Work instruction
Filter the records below down to lines containing "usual".

***** Records for this task *****

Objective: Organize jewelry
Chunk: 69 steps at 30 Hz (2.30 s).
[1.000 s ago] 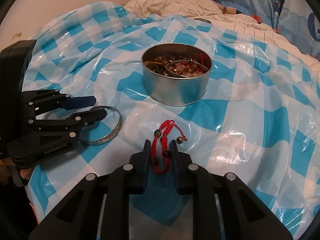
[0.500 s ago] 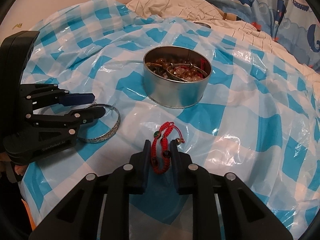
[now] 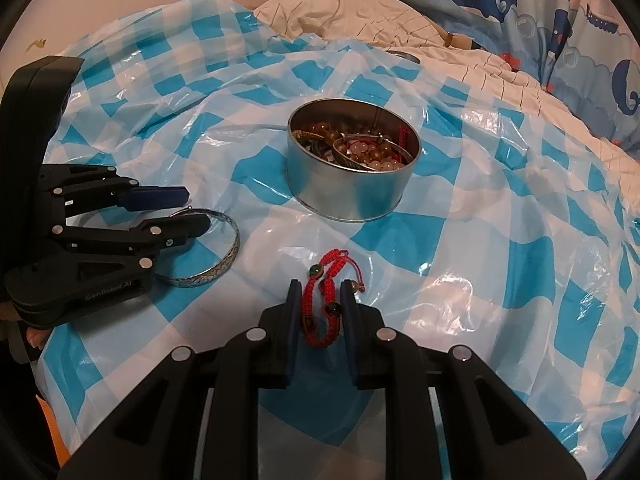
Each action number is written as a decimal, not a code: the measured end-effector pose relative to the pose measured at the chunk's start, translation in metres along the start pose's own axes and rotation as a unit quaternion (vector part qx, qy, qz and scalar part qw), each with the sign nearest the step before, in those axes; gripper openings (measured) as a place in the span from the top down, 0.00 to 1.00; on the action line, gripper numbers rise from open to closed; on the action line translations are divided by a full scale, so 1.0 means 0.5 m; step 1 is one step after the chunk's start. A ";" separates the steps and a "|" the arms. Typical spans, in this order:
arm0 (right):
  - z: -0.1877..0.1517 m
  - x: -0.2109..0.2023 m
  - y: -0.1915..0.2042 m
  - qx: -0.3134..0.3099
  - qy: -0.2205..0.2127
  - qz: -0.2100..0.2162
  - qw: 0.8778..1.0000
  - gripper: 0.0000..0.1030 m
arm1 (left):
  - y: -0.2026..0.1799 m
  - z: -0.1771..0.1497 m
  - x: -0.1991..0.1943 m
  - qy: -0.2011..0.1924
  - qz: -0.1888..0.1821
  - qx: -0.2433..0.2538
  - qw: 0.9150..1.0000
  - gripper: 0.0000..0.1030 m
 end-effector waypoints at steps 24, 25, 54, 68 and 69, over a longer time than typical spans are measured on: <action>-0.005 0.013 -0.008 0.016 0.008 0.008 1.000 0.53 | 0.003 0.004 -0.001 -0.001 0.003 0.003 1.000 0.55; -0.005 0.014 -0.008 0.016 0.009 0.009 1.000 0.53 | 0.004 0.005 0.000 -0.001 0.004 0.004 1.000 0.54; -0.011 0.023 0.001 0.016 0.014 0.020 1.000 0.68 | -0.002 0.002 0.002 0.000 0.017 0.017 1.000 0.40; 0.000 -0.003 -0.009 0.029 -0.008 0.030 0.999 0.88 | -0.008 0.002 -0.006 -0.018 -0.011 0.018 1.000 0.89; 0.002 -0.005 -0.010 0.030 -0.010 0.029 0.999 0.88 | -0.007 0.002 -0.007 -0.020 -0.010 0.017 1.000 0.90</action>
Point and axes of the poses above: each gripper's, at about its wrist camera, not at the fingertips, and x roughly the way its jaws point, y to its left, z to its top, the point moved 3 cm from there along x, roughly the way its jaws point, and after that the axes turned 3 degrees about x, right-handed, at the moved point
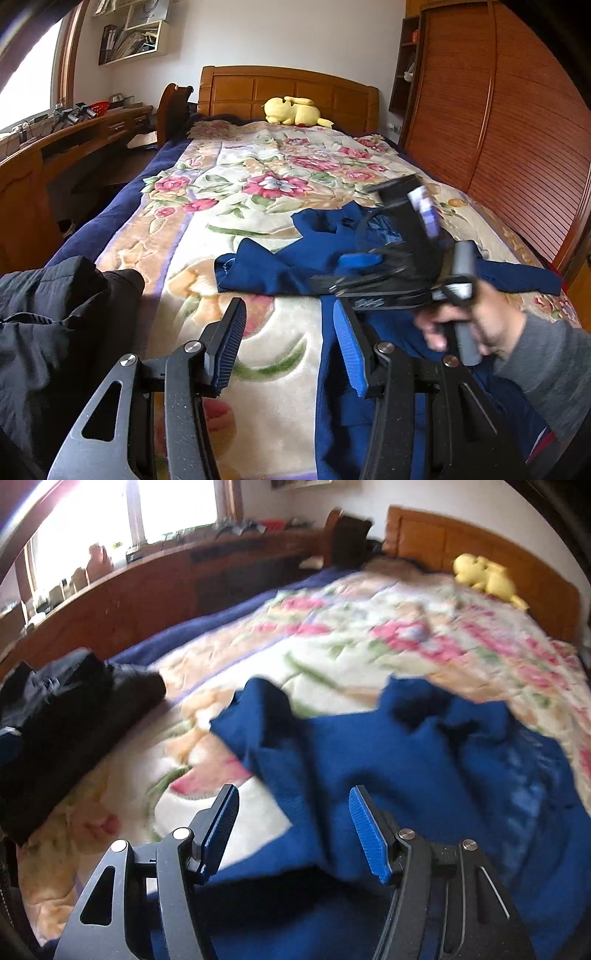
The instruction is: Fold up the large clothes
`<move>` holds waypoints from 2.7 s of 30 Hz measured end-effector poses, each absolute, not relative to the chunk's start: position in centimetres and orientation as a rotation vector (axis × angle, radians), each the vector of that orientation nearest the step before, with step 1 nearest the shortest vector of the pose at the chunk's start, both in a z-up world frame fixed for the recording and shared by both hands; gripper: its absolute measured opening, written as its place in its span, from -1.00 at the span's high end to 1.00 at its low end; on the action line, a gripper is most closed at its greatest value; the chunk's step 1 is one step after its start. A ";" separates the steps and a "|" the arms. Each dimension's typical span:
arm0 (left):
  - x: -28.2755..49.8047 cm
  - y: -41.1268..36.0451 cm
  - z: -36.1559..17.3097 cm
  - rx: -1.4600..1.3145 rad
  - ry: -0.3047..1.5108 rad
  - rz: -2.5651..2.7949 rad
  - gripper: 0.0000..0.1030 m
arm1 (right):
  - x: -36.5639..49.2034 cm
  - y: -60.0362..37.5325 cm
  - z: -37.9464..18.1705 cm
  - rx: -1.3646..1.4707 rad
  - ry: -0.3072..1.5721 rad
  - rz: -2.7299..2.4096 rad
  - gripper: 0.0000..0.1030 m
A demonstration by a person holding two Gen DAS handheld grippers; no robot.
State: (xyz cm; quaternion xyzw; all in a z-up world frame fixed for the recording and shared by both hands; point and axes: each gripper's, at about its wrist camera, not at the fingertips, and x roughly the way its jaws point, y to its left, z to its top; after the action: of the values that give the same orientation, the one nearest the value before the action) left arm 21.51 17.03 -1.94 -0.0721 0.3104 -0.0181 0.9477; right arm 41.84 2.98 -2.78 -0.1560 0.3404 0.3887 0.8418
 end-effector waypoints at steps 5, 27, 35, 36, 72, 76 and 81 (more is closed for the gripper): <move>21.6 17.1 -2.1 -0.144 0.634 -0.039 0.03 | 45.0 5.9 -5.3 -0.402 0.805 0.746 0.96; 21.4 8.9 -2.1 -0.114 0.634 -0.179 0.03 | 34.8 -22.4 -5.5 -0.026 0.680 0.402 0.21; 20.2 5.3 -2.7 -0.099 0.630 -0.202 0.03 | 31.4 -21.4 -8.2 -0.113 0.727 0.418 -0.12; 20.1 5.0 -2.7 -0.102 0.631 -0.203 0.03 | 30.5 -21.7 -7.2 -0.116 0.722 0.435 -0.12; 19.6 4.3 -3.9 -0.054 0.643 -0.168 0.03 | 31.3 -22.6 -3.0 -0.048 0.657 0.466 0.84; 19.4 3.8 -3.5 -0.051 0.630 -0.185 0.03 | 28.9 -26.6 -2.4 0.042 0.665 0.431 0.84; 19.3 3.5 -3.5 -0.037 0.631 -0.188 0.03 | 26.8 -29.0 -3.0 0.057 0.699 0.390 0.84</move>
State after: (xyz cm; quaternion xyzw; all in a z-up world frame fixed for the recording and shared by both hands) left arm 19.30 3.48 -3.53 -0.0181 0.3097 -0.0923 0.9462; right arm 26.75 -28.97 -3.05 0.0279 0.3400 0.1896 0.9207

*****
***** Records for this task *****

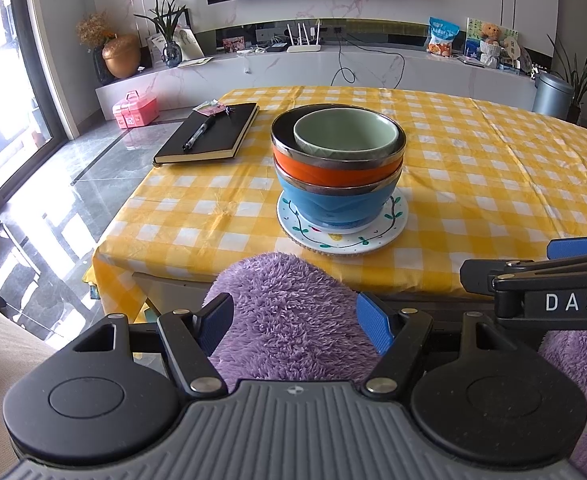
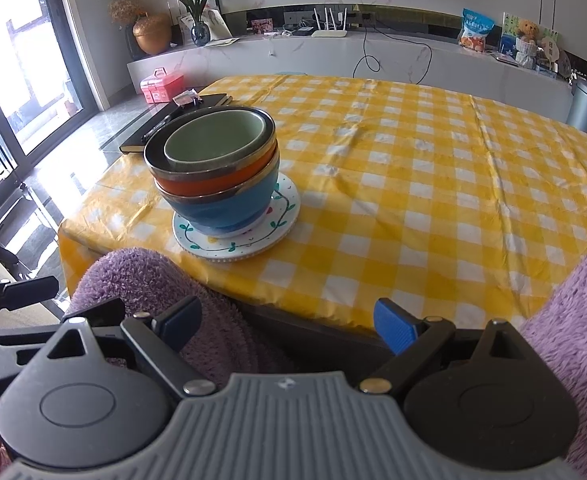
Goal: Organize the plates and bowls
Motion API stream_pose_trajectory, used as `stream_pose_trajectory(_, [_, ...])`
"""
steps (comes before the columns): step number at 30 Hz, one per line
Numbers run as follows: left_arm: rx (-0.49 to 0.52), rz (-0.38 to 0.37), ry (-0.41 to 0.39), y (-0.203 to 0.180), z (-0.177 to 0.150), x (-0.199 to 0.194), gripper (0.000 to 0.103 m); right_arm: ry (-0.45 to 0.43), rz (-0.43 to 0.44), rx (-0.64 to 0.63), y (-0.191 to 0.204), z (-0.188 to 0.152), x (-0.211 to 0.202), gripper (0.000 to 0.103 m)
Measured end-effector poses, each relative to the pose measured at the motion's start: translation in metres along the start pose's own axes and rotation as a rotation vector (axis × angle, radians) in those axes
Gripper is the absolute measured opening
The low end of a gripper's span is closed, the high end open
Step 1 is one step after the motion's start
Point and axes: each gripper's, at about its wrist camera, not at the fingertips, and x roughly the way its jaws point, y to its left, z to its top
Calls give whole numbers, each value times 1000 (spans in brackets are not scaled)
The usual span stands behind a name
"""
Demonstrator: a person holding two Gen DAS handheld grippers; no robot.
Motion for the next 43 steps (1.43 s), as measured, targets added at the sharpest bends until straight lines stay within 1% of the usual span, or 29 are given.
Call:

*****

Answer below
The usual span stands behind a name
Motion for the next 43 steps (1.43 s), as measured, targets added at the sharpest bends until straight lines stay within 1% of the usual span, or 29 are given.

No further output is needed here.